An uncountable set of tiling spaces with distinct cohomology

TL;DR

This paper extends the Barge-Diamond complex framework to mixed tiling substitution systems, providing a method to compute their cohomology and demonstrating an uncountable diversity of tiling spaces with distinct cohomological properties.

Contribution

It introduces a generalized approach for analyzing tiling spaces via inverse limits and cohomology calculations, revealing uncountably many distinct cohomology classes in specific substitution systems.

Findings

Developed a method to compute Čech cohomology of tiling spaces.

Proved existence of uncountably many tiling spaces with distinct cohomology.

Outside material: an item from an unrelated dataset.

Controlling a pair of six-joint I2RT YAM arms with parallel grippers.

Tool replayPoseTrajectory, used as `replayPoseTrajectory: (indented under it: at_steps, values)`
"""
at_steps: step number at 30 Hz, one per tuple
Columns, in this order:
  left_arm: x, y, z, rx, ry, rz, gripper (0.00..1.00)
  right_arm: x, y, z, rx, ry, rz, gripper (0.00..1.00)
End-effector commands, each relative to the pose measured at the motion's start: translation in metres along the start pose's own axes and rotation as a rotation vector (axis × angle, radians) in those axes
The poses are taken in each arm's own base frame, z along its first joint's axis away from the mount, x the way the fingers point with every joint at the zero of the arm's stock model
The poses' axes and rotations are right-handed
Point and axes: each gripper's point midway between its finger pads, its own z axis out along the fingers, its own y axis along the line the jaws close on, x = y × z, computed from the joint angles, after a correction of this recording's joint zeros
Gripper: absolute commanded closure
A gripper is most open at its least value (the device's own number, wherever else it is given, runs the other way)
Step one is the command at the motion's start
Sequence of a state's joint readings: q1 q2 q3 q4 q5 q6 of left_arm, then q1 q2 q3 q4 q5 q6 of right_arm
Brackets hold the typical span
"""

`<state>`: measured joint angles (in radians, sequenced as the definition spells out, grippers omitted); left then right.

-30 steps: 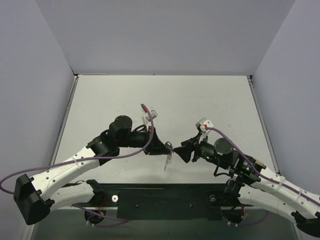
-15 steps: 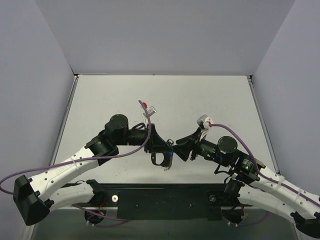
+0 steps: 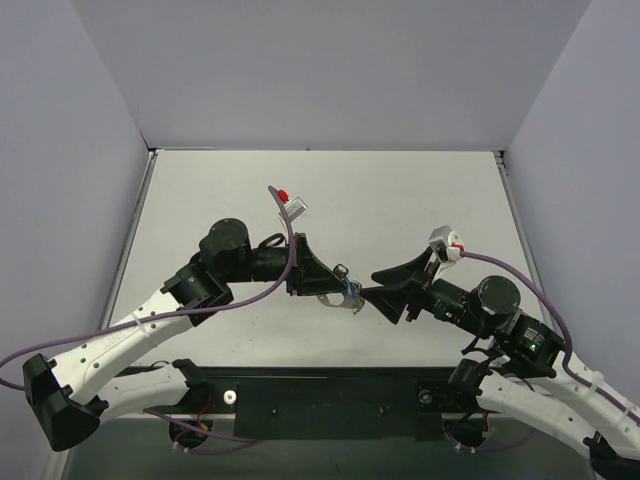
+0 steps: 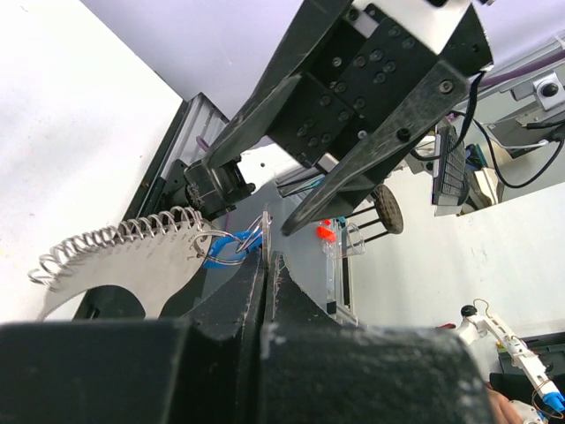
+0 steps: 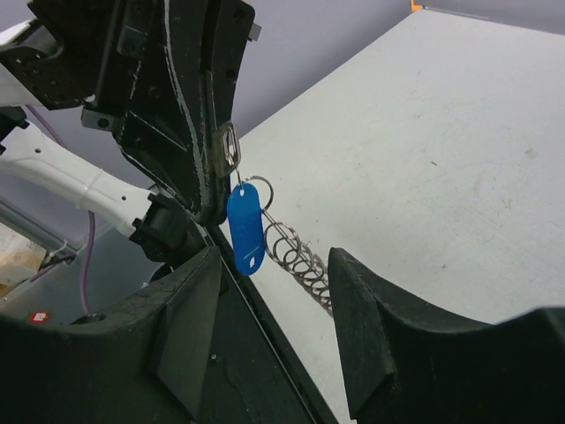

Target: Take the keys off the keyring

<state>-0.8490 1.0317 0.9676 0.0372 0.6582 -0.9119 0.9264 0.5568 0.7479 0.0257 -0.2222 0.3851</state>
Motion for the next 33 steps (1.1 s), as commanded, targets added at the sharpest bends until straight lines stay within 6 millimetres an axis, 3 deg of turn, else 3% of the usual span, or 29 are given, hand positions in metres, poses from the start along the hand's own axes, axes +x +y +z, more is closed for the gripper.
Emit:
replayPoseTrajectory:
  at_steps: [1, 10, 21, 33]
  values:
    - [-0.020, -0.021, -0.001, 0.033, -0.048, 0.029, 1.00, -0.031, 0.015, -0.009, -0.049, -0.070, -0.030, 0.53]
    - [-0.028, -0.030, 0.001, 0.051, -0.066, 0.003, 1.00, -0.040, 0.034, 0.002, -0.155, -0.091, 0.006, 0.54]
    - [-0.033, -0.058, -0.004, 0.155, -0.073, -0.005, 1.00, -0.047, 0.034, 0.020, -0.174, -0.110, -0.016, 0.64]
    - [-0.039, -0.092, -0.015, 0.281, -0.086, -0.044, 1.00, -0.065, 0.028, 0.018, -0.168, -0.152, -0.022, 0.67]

Extended Barge-Diamond complexes to mixed substitution systems.

Abstract

We generalise the notion of a Barge-Diamond complex, in the one-dimensional case, to a mixed system of tiling substitutions. This gives a way of describing the associated tiling space as an inverse limit of Barge-Diamond complexes. We give an effective method for calculating the \v{C}ech cohomology of the tiling space via an exact sequence relating the associated sequence of substitution matrices and certain subcomplexes appearing in the approximants. As an application, we show that there exists a system of three substitutions on two letters which exhibit an uncountable collection of minimal tiling spaces with distinct isomorphism classes of \v{C}ech cohomology.